Sliding Into UP's DMs
- Maersk, the profiteering buccaneer, has quietly shifted roughly 1,000 TEUs per week of inland cargo out of San Pedro Bay from longtime partner BNSF onto UP, proving that even century-old logistics relationships occasionally entertain a new admirer.
- One of our writers must be heartbroken and dealing with some heavy feelings, loyal readers! How many dating metaphors can we write?!
- Company sources insist the move is “temporary,” which is exactly what people say right before changing their relationship status.
- Whether the fling lasts remains to be seen. Western rail agreements often come with volume commitments, financial penalties, or exclusivity provisions that discourage spending too many nights across town.
- BNSF isn’t saying a word publicly, but somewhere there’s almost certainly a meeting titled, “So…who IS Union Pacific?”
Ghosted at Sea
- Slow steaming, Gulf disruptions, and front-loaded imports have combined to create a genuine trans-Pacific space squeeze, leaving containers spending considerably more quality time at sea.

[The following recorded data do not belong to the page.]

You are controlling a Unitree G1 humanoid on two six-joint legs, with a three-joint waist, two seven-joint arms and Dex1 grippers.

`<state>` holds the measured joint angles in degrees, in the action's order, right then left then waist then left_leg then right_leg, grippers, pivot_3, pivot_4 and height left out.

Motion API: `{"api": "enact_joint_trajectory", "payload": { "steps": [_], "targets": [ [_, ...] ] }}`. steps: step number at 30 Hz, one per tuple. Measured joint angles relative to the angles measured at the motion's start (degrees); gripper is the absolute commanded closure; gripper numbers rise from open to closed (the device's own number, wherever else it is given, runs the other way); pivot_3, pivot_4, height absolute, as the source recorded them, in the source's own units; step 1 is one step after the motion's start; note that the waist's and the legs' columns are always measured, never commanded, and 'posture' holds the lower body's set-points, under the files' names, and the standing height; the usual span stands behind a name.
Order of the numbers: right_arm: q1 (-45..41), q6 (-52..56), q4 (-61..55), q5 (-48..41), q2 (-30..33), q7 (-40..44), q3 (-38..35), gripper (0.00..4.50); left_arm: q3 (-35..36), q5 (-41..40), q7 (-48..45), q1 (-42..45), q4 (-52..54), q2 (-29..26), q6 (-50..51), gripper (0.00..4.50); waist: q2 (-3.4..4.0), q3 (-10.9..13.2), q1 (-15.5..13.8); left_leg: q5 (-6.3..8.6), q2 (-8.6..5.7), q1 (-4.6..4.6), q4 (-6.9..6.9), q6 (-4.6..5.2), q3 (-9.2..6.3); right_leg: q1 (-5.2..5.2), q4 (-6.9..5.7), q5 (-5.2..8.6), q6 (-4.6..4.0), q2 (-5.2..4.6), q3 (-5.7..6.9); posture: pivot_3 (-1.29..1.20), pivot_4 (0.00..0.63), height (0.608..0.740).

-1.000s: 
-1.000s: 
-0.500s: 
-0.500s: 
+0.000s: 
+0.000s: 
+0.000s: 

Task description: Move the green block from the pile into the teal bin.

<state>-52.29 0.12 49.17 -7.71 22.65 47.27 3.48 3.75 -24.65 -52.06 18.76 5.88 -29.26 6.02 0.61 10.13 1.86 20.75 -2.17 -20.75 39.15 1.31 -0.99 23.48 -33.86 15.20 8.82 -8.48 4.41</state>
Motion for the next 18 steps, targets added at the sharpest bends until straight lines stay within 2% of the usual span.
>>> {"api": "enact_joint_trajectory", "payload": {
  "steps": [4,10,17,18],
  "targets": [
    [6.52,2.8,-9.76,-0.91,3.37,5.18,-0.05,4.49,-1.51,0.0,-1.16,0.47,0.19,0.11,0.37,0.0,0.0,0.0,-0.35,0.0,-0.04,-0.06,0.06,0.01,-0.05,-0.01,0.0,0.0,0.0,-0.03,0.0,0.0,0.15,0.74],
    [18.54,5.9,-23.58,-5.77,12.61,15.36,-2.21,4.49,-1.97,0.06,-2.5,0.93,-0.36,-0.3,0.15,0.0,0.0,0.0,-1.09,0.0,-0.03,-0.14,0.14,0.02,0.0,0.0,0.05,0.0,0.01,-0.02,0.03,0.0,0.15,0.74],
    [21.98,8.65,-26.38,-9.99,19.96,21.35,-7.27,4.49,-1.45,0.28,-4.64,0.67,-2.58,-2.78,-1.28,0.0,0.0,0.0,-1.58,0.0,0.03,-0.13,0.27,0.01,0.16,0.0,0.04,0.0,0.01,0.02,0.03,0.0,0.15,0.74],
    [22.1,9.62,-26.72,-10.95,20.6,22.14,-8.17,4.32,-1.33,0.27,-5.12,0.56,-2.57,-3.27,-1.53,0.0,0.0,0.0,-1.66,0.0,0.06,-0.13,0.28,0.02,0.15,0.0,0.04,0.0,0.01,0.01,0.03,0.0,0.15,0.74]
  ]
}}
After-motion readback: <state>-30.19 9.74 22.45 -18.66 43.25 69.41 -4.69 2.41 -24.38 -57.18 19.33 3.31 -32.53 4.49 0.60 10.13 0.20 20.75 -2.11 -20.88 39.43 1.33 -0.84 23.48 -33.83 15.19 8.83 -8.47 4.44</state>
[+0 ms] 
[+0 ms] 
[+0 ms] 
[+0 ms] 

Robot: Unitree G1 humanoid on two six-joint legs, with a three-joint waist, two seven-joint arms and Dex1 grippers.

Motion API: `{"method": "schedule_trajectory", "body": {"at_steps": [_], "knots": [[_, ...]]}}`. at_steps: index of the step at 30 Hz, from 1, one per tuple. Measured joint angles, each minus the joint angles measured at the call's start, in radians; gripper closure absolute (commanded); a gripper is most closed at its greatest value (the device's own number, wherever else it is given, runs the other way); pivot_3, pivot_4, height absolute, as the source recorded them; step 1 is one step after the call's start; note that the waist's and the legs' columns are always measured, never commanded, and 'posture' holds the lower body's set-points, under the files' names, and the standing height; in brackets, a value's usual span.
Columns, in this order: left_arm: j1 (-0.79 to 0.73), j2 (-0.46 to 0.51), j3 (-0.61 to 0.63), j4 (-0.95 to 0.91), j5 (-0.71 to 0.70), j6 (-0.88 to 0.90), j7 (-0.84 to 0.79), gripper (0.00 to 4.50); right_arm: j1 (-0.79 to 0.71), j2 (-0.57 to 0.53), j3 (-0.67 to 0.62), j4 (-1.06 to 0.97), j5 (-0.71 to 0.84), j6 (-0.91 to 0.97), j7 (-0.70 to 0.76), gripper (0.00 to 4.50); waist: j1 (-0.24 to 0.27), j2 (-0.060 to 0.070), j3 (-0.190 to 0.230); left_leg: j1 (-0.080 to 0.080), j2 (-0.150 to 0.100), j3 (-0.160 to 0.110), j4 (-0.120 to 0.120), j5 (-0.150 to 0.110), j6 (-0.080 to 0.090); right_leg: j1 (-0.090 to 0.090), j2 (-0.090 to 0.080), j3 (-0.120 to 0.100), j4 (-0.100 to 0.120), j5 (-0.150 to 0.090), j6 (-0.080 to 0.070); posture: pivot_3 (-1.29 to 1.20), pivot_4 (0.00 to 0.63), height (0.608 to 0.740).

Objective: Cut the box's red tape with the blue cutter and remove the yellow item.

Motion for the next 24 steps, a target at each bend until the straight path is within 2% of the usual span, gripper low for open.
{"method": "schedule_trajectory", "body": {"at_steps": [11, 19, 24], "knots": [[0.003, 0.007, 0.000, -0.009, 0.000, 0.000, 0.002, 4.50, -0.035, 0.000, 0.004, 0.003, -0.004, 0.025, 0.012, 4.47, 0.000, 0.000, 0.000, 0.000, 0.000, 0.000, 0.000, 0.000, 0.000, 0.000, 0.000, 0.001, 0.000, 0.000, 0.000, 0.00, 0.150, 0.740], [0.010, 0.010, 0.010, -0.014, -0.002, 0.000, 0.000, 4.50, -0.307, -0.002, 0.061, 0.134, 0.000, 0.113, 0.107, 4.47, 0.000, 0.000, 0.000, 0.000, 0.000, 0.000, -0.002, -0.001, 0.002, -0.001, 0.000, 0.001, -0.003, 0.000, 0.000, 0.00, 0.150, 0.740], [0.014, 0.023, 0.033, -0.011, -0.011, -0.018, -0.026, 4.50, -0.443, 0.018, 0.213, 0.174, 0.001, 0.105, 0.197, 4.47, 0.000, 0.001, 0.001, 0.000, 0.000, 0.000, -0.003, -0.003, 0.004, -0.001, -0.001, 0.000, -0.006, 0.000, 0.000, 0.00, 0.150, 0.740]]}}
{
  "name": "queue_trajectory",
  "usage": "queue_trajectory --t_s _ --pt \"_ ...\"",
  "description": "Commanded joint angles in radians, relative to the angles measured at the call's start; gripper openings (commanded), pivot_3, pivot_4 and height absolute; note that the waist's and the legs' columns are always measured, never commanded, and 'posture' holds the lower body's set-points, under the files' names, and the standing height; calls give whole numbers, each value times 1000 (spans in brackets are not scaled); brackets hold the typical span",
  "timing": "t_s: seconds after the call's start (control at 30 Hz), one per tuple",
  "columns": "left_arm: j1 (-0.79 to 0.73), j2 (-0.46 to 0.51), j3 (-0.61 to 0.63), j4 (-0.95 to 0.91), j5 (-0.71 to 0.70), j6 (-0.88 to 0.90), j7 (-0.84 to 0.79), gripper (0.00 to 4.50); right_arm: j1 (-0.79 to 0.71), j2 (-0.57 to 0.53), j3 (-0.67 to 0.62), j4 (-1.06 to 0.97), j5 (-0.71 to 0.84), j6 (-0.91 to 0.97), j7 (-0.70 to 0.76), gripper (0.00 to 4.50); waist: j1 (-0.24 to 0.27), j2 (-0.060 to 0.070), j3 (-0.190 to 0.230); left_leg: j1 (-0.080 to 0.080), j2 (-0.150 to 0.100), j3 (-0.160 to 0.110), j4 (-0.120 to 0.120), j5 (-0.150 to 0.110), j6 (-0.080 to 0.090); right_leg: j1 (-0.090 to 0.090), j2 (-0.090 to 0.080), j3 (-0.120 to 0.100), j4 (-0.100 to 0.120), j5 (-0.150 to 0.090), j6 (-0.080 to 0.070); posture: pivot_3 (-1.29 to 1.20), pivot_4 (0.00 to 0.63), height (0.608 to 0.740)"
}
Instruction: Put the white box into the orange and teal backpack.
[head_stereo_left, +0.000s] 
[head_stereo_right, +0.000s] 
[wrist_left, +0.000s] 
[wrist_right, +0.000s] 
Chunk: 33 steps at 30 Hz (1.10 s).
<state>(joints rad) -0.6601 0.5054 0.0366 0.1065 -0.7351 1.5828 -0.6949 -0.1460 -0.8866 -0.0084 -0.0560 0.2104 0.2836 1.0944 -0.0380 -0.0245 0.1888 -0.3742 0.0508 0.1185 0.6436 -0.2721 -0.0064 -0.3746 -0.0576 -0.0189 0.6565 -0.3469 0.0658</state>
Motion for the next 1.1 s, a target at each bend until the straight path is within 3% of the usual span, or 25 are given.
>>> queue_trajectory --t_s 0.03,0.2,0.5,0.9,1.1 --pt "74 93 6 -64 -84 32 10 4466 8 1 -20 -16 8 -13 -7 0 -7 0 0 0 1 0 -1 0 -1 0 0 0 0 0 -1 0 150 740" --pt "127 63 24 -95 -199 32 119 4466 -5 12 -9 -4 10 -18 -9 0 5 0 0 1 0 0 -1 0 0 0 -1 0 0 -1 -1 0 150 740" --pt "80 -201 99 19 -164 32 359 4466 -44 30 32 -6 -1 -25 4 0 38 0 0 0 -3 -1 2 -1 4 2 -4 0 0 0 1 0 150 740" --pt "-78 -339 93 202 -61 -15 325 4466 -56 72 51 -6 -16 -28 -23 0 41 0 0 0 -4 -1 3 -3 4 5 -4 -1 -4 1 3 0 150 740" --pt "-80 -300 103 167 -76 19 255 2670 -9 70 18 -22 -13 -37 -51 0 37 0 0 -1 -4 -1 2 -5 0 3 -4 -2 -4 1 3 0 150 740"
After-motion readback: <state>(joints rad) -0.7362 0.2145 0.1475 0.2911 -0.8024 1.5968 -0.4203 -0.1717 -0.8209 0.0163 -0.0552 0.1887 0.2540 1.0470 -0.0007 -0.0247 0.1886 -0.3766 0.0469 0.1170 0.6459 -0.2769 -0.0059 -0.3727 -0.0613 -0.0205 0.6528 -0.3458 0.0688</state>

- Vessel diversions continue stretching transit times just as retailers tighten delivery windows, turning “urgent shipment” from an exception into a lifestyle.
- More than half of consumer-packaged goods companies surveyed report increasing pressure from major retailers to hit narrower delivery windows.
- Apparently, “We’ll be there when we get there” isn’t an acceptable supply chain strategy.
Trucking's Hot Girl Summer
- While everyone watches the ports, trucking has quietly become the belle of the ball.
- Spot rates surged heading into Independence Day to their strongest levels since the pandemic, and this time holiday freight isn’t carrying all the blame.
- DAT reports July spot rates averaging about 12 cents per mile above contract pricing, the first monthly crossover in years, while contract rates themselves remain more than 10% above last summer.
- After years of being taken for granted, trucking has suddenly remembered it can be selective.